*** Provided records Section Begins ***

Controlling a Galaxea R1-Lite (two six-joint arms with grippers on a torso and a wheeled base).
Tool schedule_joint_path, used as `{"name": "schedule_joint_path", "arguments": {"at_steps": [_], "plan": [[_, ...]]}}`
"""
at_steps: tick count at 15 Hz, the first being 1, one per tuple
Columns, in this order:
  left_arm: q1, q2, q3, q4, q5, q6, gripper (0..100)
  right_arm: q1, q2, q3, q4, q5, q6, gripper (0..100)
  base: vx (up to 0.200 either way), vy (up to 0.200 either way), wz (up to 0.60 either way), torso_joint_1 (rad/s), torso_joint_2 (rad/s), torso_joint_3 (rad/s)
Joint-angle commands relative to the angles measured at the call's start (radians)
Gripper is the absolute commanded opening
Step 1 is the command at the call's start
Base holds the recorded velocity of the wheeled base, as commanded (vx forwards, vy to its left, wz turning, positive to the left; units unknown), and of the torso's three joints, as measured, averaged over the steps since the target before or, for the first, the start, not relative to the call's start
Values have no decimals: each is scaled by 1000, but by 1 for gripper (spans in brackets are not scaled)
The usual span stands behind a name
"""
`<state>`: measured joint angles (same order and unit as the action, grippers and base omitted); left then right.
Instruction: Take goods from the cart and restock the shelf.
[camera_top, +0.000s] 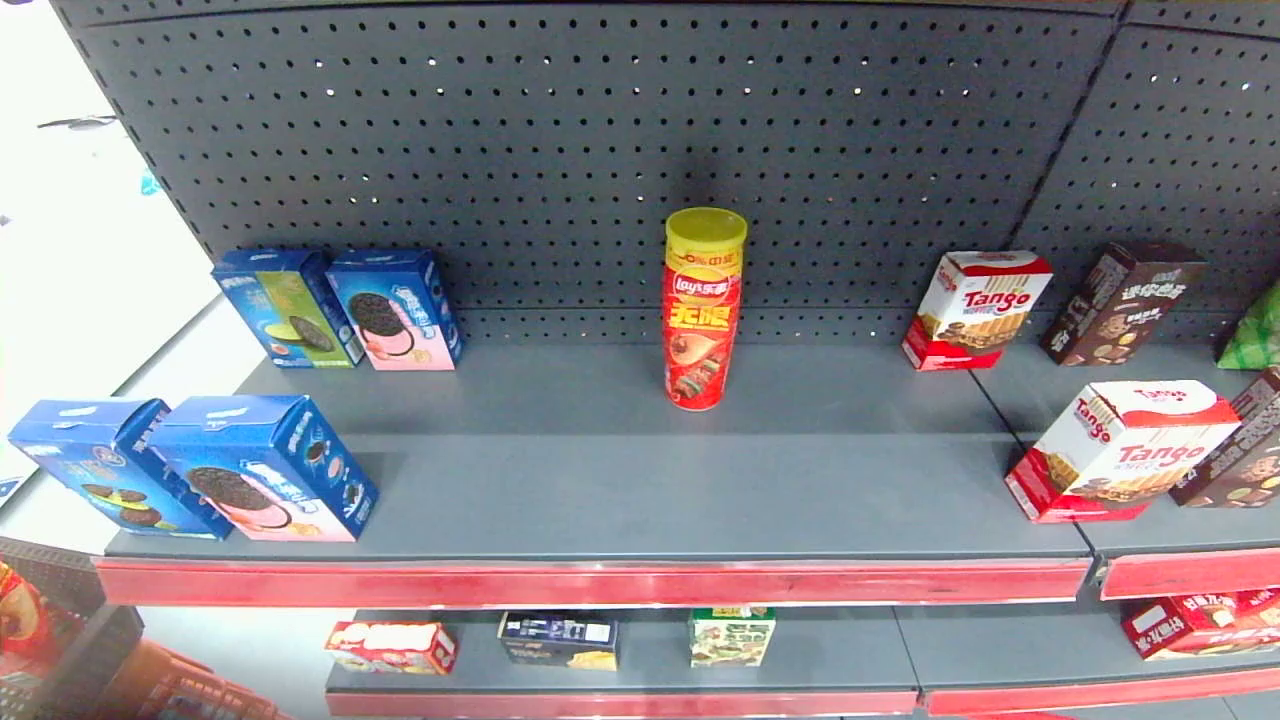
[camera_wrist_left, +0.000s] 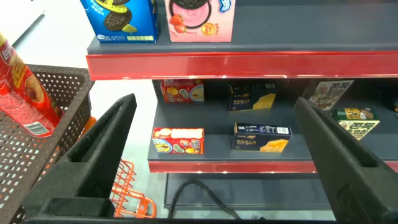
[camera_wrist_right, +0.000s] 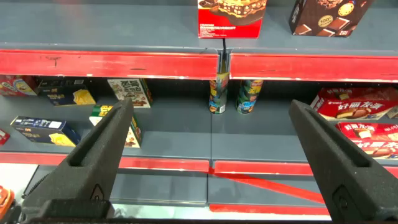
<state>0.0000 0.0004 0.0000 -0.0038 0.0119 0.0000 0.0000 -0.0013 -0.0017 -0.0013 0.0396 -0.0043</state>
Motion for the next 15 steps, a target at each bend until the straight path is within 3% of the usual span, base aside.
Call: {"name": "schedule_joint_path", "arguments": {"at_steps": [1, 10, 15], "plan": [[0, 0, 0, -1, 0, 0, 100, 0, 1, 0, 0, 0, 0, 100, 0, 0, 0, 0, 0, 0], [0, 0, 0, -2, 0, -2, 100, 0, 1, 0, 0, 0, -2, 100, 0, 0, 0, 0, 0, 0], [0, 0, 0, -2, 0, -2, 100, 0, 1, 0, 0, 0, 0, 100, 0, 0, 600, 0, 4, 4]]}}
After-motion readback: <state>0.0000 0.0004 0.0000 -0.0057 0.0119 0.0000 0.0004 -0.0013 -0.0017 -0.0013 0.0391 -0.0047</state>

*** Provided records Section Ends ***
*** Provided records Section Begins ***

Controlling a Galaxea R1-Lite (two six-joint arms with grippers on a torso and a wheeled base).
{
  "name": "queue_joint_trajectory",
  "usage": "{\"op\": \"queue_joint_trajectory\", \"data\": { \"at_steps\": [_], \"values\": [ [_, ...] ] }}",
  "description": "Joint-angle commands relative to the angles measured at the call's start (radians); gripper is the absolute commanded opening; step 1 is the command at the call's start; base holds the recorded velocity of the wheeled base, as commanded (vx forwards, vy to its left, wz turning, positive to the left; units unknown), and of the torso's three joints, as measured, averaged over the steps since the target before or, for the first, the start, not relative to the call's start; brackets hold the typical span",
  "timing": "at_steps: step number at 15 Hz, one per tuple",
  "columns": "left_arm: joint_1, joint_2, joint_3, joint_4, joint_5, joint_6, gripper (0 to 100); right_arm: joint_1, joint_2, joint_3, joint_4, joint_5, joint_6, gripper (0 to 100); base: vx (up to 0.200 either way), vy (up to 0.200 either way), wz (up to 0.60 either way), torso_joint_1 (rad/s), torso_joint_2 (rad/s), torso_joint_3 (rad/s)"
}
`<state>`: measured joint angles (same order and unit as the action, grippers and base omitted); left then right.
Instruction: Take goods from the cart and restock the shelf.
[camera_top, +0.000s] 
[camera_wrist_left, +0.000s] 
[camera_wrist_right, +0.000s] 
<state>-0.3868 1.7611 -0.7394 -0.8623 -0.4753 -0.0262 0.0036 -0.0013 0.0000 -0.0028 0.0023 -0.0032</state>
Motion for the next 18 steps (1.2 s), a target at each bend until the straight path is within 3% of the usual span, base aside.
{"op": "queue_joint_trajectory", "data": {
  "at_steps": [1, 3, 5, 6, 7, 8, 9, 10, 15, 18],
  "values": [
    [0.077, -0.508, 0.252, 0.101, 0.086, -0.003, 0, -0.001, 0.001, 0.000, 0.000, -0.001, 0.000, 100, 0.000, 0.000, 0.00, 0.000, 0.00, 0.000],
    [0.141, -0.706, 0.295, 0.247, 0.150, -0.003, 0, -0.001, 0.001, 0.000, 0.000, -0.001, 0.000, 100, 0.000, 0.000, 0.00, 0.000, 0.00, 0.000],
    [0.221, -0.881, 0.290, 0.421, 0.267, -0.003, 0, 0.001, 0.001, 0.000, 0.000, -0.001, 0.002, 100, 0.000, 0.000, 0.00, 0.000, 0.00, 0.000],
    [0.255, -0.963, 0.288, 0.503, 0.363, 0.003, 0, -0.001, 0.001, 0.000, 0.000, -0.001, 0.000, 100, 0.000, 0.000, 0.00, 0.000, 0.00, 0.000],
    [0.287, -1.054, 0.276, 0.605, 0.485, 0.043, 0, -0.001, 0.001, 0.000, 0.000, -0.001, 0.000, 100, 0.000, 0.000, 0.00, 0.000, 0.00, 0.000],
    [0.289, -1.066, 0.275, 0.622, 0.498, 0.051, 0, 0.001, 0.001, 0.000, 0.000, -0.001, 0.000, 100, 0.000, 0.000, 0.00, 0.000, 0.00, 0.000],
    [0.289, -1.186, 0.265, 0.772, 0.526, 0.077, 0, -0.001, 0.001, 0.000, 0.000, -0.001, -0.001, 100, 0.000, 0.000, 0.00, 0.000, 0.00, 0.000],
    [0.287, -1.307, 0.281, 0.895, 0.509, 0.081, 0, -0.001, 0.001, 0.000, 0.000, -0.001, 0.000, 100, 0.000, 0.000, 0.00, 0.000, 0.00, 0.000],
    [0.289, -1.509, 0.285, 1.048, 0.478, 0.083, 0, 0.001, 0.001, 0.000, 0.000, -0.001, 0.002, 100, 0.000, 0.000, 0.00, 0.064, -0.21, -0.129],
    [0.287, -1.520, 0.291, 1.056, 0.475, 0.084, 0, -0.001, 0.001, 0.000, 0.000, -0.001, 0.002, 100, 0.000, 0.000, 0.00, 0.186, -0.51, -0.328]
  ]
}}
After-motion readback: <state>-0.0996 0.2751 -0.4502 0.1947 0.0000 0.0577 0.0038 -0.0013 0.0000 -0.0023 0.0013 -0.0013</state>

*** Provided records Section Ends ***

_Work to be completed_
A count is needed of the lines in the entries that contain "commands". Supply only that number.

_Solution to this exercise_
2